Task brief
Where a line below holds the string "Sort", that line goes into the answer.

# # # # # # #

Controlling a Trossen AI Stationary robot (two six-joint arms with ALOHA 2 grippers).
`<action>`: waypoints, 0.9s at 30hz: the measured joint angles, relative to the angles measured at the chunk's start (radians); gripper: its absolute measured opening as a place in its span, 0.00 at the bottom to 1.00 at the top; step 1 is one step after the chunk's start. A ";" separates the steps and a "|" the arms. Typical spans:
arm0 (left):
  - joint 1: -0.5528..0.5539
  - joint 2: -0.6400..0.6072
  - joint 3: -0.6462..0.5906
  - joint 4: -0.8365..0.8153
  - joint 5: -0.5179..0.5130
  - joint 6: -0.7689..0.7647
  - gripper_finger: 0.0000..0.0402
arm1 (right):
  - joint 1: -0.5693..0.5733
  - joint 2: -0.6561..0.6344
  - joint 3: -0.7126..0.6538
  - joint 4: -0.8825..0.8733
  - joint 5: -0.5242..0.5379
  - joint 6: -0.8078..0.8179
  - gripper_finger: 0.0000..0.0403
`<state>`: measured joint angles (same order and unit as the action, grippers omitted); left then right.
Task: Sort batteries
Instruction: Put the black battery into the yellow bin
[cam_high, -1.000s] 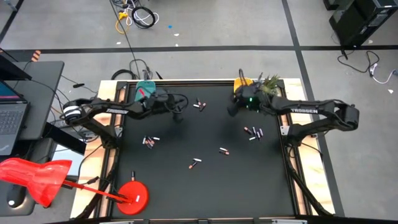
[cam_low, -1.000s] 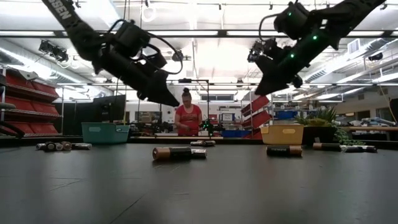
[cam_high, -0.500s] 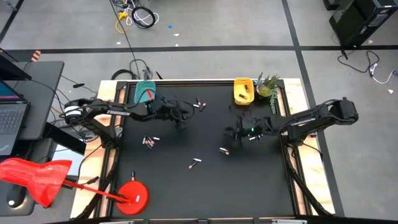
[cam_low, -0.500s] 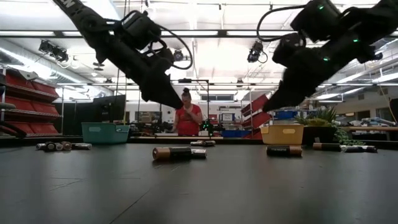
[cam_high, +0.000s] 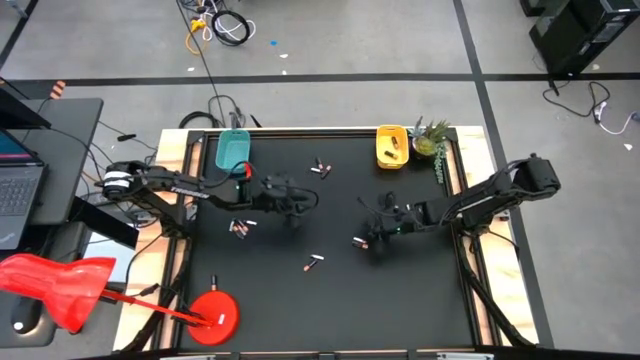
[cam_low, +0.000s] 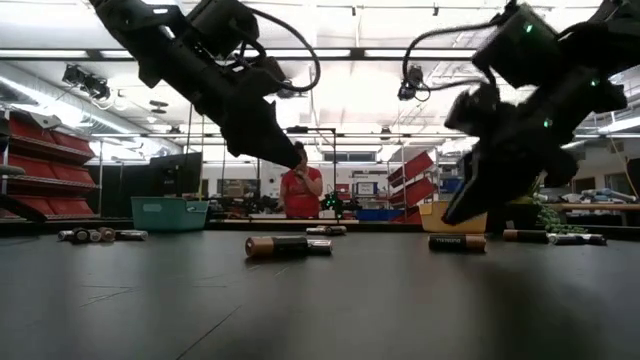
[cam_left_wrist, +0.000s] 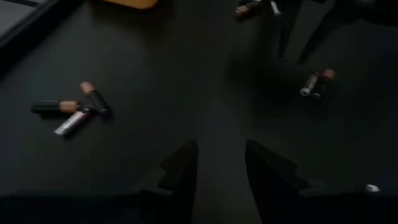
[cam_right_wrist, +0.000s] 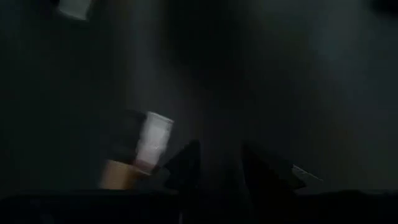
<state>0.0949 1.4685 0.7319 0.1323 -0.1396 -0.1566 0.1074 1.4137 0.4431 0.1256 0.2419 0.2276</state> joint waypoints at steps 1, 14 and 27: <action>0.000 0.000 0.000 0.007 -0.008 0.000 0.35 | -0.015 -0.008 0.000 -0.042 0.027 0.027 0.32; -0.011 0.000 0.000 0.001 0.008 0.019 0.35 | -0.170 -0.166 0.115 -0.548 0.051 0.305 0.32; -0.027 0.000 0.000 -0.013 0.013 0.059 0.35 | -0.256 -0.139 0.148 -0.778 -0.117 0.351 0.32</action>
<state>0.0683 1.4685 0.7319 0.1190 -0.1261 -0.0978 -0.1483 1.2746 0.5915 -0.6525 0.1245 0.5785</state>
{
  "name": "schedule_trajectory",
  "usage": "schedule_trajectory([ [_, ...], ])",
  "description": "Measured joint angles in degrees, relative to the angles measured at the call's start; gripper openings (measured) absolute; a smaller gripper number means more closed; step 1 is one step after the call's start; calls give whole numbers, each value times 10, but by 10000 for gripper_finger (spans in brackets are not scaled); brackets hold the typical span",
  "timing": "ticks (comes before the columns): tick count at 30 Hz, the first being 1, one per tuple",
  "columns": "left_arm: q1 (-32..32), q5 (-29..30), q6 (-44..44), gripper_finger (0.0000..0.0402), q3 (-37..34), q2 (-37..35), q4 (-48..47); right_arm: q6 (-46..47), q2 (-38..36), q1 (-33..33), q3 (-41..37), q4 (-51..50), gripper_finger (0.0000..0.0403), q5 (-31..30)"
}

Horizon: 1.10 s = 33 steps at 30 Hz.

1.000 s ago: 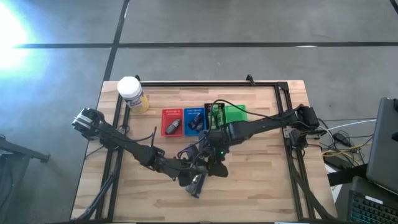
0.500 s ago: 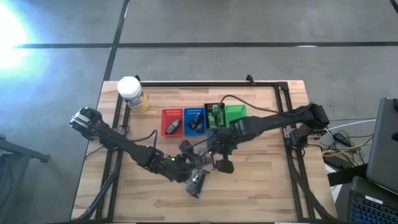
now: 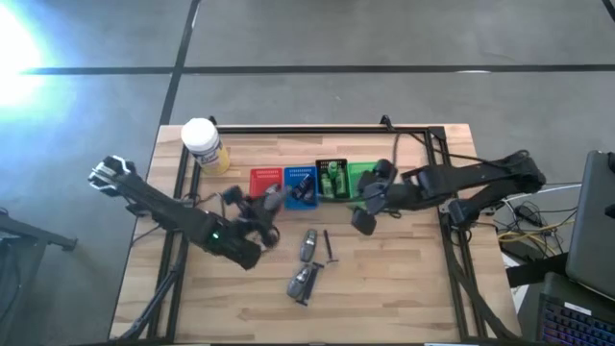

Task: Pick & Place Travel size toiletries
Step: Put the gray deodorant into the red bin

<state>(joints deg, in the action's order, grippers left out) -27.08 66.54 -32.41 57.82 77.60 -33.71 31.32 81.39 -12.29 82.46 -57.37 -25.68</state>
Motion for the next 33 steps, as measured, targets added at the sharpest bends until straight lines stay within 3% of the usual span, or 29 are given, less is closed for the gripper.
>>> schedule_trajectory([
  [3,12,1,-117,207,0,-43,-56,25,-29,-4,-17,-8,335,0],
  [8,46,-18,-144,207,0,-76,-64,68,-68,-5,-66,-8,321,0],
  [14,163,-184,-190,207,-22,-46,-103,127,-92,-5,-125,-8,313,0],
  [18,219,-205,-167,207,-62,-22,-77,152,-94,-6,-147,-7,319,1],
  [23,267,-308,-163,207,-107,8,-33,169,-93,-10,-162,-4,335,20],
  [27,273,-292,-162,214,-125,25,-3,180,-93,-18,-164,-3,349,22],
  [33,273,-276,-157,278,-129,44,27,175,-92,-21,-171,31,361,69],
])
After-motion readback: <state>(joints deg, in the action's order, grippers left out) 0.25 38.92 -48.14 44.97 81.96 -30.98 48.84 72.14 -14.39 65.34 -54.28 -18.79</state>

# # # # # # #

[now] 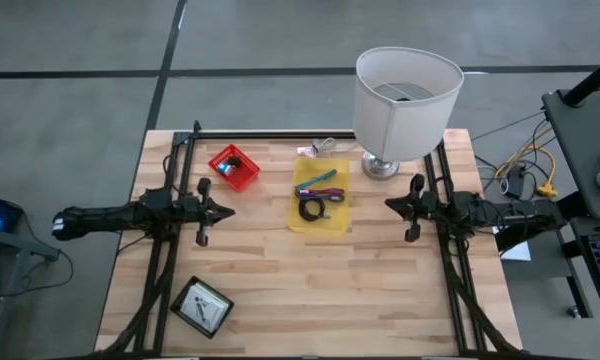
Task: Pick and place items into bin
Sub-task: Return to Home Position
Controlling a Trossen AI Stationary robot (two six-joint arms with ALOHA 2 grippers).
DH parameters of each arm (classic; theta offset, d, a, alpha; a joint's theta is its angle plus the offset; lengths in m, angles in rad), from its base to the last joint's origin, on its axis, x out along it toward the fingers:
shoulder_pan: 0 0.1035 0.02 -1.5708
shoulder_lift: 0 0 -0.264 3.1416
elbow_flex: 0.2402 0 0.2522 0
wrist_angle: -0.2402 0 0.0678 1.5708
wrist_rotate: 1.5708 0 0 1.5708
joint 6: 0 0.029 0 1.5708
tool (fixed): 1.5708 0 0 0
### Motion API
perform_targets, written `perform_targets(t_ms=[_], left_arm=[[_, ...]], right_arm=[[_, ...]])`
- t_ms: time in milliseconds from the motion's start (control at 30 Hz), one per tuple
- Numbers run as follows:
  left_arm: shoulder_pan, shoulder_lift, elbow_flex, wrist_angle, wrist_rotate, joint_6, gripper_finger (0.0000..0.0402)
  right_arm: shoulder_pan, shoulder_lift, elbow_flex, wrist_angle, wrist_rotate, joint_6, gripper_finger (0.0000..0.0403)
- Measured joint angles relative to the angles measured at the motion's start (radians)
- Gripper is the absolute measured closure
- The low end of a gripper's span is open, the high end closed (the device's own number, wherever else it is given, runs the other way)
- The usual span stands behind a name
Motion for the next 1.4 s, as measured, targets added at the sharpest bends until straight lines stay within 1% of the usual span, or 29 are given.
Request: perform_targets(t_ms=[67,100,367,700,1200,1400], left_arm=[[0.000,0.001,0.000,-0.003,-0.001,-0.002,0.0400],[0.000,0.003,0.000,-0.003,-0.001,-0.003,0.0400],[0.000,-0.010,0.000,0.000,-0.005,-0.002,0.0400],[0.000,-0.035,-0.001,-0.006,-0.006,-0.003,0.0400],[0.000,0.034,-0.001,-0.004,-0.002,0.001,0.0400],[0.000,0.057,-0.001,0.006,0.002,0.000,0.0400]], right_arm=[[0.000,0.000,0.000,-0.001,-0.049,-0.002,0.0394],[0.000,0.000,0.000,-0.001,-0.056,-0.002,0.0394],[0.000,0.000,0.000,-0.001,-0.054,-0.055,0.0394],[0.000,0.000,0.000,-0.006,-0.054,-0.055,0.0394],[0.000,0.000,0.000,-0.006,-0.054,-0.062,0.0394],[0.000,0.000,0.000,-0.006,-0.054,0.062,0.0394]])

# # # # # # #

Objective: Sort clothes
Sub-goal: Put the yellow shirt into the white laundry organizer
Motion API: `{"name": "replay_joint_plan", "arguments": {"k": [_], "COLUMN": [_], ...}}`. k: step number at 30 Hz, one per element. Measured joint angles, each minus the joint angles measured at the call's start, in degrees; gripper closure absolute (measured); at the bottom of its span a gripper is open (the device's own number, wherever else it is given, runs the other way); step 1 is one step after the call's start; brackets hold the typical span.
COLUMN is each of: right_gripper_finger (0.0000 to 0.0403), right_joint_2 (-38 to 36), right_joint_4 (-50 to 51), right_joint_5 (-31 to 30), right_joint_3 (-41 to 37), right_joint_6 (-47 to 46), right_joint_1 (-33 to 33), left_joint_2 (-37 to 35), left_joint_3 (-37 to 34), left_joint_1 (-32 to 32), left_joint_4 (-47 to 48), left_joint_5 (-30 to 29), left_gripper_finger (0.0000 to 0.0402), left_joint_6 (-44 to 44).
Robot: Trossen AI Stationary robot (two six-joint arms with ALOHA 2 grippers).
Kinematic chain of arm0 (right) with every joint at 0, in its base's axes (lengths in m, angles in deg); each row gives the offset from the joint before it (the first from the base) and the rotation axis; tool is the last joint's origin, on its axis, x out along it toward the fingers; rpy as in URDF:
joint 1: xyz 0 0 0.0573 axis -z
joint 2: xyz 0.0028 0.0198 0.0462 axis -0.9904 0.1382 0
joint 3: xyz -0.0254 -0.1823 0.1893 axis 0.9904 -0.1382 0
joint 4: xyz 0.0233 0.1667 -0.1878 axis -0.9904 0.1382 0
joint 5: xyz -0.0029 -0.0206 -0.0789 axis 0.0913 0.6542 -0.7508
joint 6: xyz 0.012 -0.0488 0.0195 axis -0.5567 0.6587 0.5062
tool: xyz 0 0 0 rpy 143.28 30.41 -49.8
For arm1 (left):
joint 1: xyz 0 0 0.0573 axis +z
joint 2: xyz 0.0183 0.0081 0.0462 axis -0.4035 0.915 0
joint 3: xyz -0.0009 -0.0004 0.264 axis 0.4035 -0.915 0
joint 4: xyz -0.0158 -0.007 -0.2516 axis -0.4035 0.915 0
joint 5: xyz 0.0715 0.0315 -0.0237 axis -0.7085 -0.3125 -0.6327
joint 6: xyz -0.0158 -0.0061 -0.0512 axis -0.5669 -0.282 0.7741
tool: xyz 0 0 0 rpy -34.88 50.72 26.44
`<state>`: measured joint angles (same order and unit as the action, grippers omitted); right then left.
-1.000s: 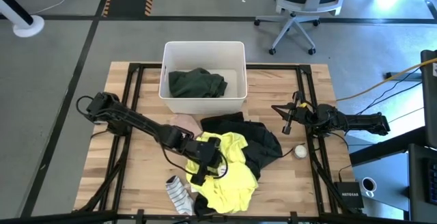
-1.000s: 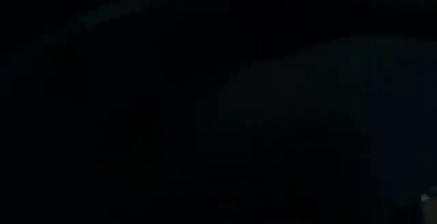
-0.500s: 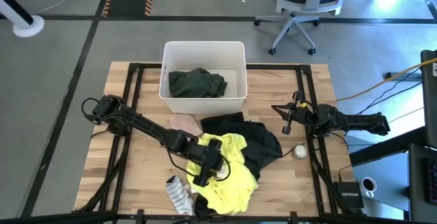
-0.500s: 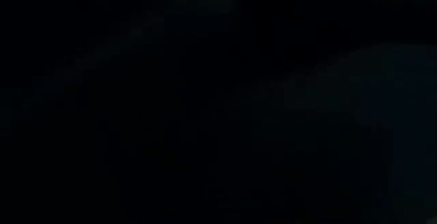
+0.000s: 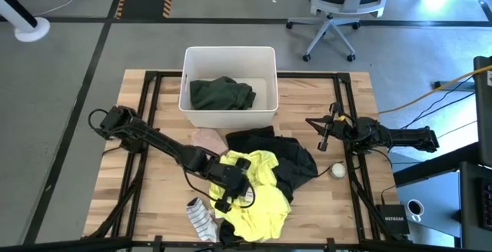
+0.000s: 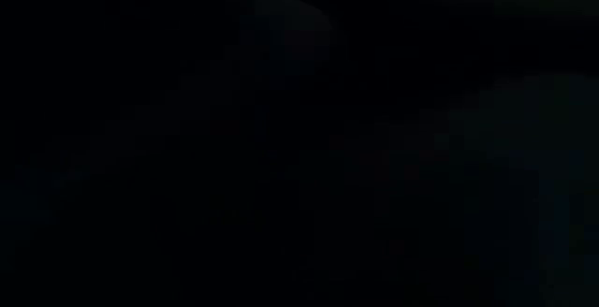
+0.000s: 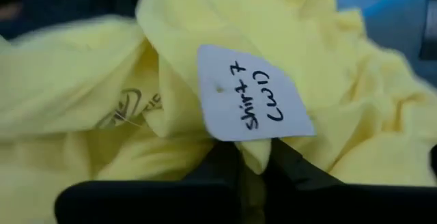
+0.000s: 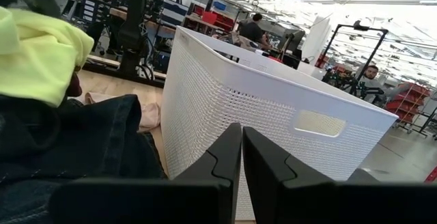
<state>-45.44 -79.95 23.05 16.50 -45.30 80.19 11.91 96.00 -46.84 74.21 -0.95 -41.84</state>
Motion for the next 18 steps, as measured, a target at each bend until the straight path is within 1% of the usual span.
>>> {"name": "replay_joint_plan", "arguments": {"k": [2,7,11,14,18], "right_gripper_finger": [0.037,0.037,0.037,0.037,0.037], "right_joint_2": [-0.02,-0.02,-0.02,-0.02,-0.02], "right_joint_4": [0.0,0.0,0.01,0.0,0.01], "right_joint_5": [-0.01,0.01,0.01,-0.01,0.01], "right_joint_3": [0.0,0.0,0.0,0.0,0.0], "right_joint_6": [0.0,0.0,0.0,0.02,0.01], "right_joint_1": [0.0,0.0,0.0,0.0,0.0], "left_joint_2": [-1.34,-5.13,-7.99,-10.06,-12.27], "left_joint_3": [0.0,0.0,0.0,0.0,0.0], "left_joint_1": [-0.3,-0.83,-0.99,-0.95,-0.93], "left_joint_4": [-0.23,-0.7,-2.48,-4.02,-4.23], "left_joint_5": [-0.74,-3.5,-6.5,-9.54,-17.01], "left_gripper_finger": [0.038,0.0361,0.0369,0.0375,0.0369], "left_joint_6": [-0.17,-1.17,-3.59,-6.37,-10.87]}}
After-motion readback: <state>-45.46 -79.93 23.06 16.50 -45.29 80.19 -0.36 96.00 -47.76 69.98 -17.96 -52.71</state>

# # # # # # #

Response box
Task: Sort batteries
Objective: Sort clothes

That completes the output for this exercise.